= Beginning of Section =
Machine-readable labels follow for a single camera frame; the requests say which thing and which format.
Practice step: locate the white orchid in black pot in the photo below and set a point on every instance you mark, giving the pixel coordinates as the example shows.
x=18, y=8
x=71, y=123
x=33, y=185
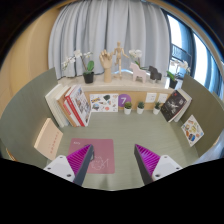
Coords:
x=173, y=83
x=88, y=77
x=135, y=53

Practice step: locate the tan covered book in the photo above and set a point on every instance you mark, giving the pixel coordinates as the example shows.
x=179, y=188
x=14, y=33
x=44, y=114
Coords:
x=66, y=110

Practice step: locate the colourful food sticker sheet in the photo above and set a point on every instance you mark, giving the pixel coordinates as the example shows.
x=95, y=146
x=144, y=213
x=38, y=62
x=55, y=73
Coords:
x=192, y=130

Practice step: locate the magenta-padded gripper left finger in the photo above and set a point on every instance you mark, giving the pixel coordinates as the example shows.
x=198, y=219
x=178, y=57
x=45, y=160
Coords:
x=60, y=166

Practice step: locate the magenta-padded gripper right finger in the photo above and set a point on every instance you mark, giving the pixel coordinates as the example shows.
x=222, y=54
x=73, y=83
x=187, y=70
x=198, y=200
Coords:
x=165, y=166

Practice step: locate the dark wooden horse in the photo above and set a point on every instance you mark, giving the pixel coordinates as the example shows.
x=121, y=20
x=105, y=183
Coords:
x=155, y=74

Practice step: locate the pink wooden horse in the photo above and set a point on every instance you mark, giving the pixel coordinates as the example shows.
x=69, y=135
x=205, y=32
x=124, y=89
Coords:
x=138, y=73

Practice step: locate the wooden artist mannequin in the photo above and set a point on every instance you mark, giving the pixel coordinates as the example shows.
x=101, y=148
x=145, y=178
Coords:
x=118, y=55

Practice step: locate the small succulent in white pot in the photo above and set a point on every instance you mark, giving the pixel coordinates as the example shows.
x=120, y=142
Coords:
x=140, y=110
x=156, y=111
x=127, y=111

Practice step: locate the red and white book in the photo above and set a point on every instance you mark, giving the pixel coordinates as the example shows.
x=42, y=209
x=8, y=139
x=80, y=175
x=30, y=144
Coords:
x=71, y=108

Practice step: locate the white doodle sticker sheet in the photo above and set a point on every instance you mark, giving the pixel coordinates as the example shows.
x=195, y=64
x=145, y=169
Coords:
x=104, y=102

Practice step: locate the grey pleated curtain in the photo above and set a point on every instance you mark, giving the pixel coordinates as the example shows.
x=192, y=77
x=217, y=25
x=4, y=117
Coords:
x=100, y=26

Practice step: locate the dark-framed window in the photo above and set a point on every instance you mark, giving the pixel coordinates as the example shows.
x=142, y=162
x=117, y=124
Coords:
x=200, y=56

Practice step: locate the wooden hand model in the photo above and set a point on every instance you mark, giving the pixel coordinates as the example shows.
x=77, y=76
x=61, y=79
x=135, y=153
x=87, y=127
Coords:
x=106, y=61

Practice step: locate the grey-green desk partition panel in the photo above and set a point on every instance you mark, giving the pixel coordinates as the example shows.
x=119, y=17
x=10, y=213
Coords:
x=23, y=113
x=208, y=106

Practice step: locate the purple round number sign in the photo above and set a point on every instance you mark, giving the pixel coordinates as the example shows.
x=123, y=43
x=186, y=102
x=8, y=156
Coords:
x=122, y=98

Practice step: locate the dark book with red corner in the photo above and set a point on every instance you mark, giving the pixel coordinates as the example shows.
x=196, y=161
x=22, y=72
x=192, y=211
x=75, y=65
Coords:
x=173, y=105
= End of Section =
= Beginning of Section =
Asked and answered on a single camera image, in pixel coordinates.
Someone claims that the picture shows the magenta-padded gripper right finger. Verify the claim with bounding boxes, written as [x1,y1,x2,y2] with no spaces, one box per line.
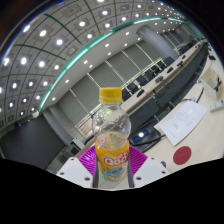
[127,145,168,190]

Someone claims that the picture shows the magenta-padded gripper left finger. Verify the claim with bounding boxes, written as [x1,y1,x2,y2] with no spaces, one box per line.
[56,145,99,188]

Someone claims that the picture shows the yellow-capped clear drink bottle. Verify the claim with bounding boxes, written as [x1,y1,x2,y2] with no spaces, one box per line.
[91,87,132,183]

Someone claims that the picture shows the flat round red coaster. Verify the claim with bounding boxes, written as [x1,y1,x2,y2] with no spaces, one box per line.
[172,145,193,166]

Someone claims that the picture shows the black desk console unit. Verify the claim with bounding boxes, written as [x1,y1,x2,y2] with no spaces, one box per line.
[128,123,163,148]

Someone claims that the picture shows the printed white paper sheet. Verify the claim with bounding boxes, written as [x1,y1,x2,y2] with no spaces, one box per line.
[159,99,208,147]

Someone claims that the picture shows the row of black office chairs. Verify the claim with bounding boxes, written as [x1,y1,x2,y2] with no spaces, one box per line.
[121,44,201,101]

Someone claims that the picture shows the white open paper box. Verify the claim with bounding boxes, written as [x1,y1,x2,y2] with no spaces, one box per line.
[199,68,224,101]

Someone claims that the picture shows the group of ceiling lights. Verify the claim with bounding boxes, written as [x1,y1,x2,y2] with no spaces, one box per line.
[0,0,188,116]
= End of Section =
= Beginning of Section =
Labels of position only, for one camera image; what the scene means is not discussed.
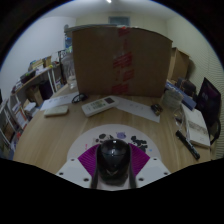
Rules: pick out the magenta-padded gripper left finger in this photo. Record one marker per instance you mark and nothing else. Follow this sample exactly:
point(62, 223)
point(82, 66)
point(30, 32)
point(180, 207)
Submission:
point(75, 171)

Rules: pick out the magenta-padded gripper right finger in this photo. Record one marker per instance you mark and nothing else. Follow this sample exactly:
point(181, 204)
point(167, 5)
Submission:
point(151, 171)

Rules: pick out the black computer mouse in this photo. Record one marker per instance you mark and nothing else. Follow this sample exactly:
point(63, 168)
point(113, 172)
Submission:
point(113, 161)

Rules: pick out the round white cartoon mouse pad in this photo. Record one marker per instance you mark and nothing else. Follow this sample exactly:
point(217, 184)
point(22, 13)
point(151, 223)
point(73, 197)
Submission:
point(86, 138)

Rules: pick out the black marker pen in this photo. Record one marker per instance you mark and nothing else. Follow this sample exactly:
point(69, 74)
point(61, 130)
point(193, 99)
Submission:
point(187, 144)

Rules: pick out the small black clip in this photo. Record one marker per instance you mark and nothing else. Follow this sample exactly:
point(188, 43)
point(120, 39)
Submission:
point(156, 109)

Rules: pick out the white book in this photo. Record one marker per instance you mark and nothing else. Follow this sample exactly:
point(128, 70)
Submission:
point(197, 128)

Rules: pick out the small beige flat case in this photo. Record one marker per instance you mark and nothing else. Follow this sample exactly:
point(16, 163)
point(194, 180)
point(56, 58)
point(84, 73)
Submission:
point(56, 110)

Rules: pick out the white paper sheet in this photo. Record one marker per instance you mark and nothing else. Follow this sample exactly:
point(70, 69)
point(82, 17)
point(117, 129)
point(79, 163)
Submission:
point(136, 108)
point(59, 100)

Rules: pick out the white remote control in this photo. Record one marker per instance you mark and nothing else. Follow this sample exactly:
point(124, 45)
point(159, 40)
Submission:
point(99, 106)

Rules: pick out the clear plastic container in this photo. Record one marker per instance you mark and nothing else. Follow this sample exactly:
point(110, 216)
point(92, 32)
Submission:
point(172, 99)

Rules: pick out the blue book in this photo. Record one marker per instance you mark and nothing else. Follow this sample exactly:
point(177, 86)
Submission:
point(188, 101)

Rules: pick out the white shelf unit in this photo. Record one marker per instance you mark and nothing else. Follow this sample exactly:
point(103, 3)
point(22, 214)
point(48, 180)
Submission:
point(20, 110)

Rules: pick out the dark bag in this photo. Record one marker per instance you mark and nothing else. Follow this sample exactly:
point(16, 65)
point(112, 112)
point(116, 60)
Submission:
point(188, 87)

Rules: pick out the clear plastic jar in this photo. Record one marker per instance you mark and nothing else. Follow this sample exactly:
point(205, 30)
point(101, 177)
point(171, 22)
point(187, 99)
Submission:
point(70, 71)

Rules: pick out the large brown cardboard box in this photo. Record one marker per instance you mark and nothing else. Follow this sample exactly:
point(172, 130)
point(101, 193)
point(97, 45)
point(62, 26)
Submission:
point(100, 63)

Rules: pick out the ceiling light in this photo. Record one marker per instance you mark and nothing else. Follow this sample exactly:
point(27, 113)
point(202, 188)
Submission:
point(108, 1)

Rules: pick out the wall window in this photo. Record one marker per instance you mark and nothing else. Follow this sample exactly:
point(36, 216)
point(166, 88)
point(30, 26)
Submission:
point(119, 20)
= End of Section =
▶ _YOUR ASSIGNMENT_: Please provide nothing but the number of lines in the records that hold the string "window".

▶ _FINISHED TASK_: 2